Только что нам казалось, что сельский плотник Николай и вечный его собеседник Тимофей — люди, что называется, беспросветные, что единственный смысл появления в рассказе этих персонажей может состоять только в том, чтобы как можно ярче и выразительнее изобразить то, что издавна обнималось классической формулой — «идиотизм деревенской жизни». Но вот оказывается, что Николай в эту формулу не укладывается. Он человечен, совестлив (чувствует себя виноватым перед внезапно умершим Очкиным), а кроме того — и это, пожалуй, самое главное, — он художник. Это видно не только в том, что он дает своим изделиям человеческие имена и разговаривает с ними, как с людьми (хотя и в этом тоже), но и в том, как он работает.

Закрепив в верстаке доски, он обстругал их кромки, сначала рубанком, потом фуганком с двойной железкой, и сделал это так хорошо, что доски смыкались краями без всякого зазора.

Потом он позавтракал, сходил в контору и, взяв отгул за позапрошлое воскресенье, работал без перекура до двух часов.

Только истинный художник может так любовно и вдохновенно трудиться, и — заметьте! — не над какой-нибудь резной полочкой, которая постоянно на глазах у людей, которой можно ежедневно любоваться и даже хвастаться, а над гробом — предметом, который, каким прекрасным его ни сделай, все равно сгниет в могиле.

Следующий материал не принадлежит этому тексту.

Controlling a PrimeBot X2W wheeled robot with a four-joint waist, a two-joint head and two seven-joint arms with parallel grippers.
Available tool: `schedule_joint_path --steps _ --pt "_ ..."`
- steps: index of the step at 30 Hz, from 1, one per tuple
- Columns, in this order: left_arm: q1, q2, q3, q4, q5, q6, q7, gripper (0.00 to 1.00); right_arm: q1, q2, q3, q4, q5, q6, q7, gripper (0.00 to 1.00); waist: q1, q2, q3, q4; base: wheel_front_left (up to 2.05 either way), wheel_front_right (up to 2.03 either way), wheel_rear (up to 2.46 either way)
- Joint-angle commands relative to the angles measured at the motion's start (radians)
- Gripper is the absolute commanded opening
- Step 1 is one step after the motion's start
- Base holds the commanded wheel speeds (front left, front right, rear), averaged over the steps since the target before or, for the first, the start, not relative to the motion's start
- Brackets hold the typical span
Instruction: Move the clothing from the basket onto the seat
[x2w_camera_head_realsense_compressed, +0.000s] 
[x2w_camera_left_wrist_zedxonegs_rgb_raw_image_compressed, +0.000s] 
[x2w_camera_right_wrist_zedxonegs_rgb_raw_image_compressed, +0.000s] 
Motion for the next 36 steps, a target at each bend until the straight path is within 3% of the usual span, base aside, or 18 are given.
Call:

Но явная симпатия автора к Николаю объясняется, я думаю, не только этими индивидуальными его свойствами. Вернее, не зря этого своего героя он этими — не каждому от Бога данными — свойствами наградил.

Уже в первой повести Войновича (а чем дальше, тем больше) явственно обозначилась нескрываемая приязнь автора к тому явлению жизни, которое издавна было у нас заклеймено уничижительным словцом «обыватель».

Не только официальная государственная идеология, но и далеко не во всем подвластное этой идеологии общественное сознание к обывателю относилось в лучшем случае с жалостливым презрением. Людьми достойными, заслуживающими уважения, представлялись лишь те, чье жизненное поведение формулировалось строчками известной песни: «Жила бы страна родная, и нету других забот!» Целиком погрязнуть (именно так это называлось) в своих личных либо семейных делах и заботах — это многими вполне искренне почиталось чем-то постыдным, низменным. Ведь сам основоположник советской литературы о людях этого типа с презрением сказал: «Им, гагарам, недоступно…» И лучший, талантливейший поэт советской эпохи тоже вынес людям этого толка свой убийственный приговор, сочинив на мотив «Цыпленка жареного» такую самохарактеристику обывателя:

Мы обыватели, Нас обувайте вы, И мы уже за вашу власть!

Дело, впрочем, тут было не только в Горьком и Маяковском, да и вообще не только в идеологии и самосознании советского общества. Это пренебрежительное отношение к обывателю досталось нам в наследство от старой — великой классической русской литературы, сочувственно изображавшей Онегиных, Печориных, Рудиных, Бельтовых, Пьеров Безуховых и Андреев Болконских, даже Штольцев — кого угодно, только не Обломовых.